Does "pain" occupy space? What about the color indigo or the saltiness flavor? Do they occupy space?

I'm not trying to be funny here, but it appears that this may be the only way to demonstrate to you why your assertion simply has no answer, unless you want to make one up.

I also don't understand why, after a link to a previous thread on the identical question, that we're repeating everything all over again.

Zz.

anantchowdhary
Please be more polite .I am being straight-forward .Please be the same with me and please explain to me why a photon cannot have volume even though it occupies spacetime

Staff Emeritus
Please be more polite .I am being straight-forward .Please be the same with me and please explain to me why a photon cannot have volume even though it occupies spacetime

Can you show me evidence that allows you to claim that "it occupies spacetime"? It appears that you used this several times, but you made no such support to how you would know such a thing.

Zz.

anantchowdhary
Sure.What i understand is tht if something curves spacetime then it occupies spacetime.Now please tell me whether that is correct or not

Staff Emeritus
Sure.What i understand is tht if something curves spacetime then it occupies spacetime.Now please tell me whether that is correct or not

Er.. there is a problem with logical consistency here. You simply cannot make a connection like this in physics and expect to get away with it. Just because A does something to B doesn't mean that A=B. A photon can also cause the emission of an electron. Does that mean it is also an electron? Or "occupies the space of an electron"?

Zz.

anantchowdhary
Might be.And I am not saying if a photon curves spacetime it is spacetime(A=B)

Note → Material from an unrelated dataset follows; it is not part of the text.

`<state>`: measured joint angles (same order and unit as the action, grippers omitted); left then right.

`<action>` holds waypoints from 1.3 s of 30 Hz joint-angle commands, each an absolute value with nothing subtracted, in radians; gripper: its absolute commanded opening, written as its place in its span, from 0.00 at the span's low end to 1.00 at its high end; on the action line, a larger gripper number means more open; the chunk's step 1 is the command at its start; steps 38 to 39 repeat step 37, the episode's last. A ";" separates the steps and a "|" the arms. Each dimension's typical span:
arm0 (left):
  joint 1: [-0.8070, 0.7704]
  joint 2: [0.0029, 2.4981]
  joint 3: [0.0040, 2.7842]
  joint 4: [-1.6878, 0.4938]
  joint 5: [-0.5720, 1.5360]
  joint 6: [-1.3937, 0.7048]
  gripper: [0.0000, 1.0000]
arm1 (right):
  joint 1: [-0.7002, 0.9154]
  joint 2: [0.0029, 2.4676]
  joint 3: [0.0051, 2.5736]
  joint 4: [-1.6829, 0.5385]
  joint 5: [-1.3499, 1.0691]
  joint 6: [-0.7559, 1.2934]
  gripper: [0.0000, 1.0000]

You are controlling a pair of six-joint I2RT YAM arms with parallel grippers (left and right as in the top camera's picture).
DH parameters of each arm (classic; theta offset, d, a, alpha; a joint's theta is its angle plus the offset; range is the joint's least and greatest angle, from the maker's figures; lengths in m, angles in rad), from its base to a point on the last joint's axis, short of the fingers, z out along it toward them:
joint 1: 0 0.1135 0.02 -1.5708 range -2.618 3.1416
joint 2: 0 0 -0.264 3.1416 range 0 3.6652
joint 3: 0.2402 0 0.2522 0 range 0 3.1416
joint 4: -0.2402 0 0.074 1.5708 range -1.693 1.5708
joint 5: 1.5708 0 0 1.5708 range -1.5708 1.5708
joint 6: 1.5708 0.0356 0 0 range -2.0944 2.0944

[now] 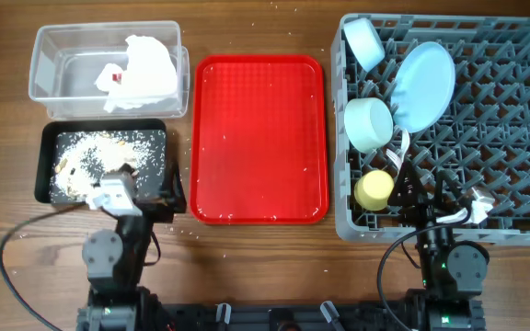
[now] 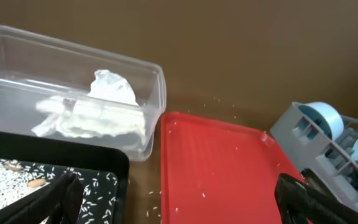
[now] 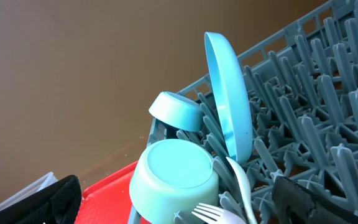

.So please explain that y cannot it be that a photon occupies space-time

anantchowdhary
and what is meant by e=mc^2.Just for my knowledge,does it signify that masss and energy are related and mass is a form of energy.I am confused...

Staff Emeritus
Might be.And I am not saying if a photon curves spacetime it is spacetime(A=B)

.So please explain that y cannot it be that a photon occupies space-time

But why should it?

We are trying to tackle the SOURCE of your misunderstanding here, so don't change the subject. You are using a wrong "connection" between "A" causes spacetime curvature" to mean "A" must occupy spacetime also. As I've pointed out that if I apply your logic, it can lead to absurd conclusion. Do you STILL stand by such claim? Because if you do, then I want the exact physics that allows you to stand by that claim. If you don't, then this point should be declared DEAD and you cannot use it again in trying to insist that a photon must have a dimension.

Zz.

Point particles, null geodesics, and plane waves in classical physics

Does a photon have spatial dimensions.Also do two photons having different energy occupy the same volume?

i fail to understand how a photon is a point particle.This is as energy occupies space and time so shudnt a photon?

Also, duz a photon travel in a wave?

What i understand is tht if something curves spacetime then it occupies spacetime.Now please tell me whether that is correct or not

This might be a good time/place to point out that mention of "volume", "dimension", and "curved spacetime", plus the fact that you posted on the "special and general relativity" board at PF, could be taken to suggest that you are asking about the relativistic but classical (as in "nonquantum") viewpoint taken in special and general relativity.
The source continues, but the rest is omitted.